CHICAGO, ROCK ISLAND AND PACIFIC RAILROAD COMPANY, PLAINTIFF,
v.
UNITED STATES OF AMERICA AND INTERSTATE COMMERCE COMMISSION, DEFENDANTS.



Before Knoch, Circuit Judge, and Hoffman and Parsons, District Judges.

The opinion of the court was delivered by: Parsons, District Judge.

Pioneer Industrial Park, a 340 acre plot of undeveloped farm land situated northwest of Peoria, Illinois, was purchased by the Peoria Industrial Enterprises, Inc., and dedicated by it in September of 1959 for the purpose of attracting new industry to the vicinity of Peoria. Thus far, three businesses have built plants within the Park. In the southeast portion of the Park is the new plant of the C.A. Reed Company. Southwest of the center of the Park lies the new warehouse of the Super-Valu Company. Immediately north of Super-Valu has been built the new plant of the International Paper Company for its Muirson Label Division in the Midwest.
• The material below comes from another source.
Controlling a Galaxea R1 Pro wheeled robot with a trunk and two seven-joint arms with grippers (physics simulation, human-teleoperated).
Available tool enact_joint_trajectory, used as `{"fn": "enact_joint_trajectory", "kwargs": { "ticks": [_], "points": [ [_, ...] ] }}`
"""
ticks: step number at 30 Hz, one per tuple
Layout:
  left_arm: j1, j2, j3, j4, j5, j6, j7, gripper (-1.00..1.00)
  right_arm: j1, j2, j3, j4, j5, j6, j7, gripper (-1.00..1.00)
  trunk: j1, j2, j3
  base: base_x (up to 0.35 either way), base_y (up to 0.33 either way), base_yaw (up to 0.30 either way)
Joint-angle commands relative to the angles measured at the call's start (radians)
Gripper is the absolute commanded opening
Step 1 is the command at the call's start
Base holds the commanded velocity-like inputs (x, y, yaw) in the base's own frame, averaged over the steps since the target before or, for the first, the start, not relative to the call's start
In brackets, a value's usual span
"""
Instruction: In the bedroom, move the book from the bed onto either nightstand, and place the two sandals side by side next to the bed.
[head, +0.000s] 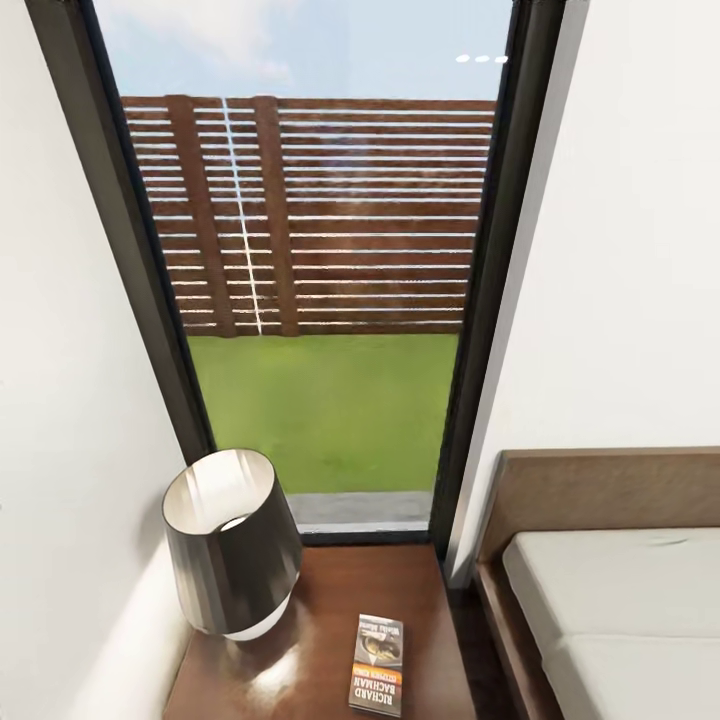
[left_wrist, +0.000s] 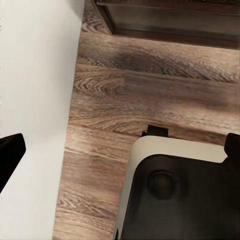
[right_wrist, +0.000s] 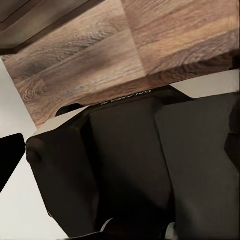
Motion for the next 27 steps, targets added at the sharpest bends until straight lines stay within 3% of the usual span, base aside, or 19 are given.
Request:
{"fn": "enact_joint_trajectory", "kwargs": {
  "ticks": [1, 7, 27],
  "points": [
    [0.000, 0.000, -0.009, -0.001, 0.005, -0.001, 0.006, 1.00, 0.000, -0.005, -0.002, 0.001, -0.011, 0.005, 0.003, 1.00, -0.004, 0.007, 0.002, 0.000, 0.000, 0.000],
    [0.000, 0.000, -0.008, -0.001, 0.007, -0.001, 0.006, 1.00, 0.005, -0.025, -0.002, 0.003, -0.012, 0.005, 0.003, 1.00, -0.027, 0.049, 0.021, 0.000, 0.000, 0.000],
    [0.000, 0.001, -0.008, -0.002, 0.007, 0.002, 0.006, 1.00, 0.006, -0.032, -0.004, 0.012, -0.014, 0.007, 0.003, 1.00, -0.104, 0.189, 0.084, 0.000, 0.000, 0.000]
  ]
}}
The Park is intersected on the east by a branch line of the Rock Island and Pacific Railroad Company extending from Peoria in a northwesterly direction. During 1960, the Rock Island commenced operations serving the C.A. Reed and Super-Valu Companies. Approximately 1.3 miles west of the Park runs the double track, East St. Louis Chicago main line of the Chicago and North Western Railroad.

Before building in the Park, the International Paper Company approached North Western concerning rail service, and the plant was built with its loading facilities arranged to accommodate a railroad siding from the North Western line. It was the attempt by North Western to begin construction of trackage from Radnor, a junction on its road, to the Muirson Plant that gave rise to this litigation. The proposed trackage is 10,095 feet in length. Six thousand eight hundred and eighty-six (6,886) feet would extend from the switch at Radnor to the boundary of the Park. An additional 2,214 feet would extend within the Park to the Muirson Plant. The estimated cost is $231,900. All but $28,090 of this expenditure already has been made.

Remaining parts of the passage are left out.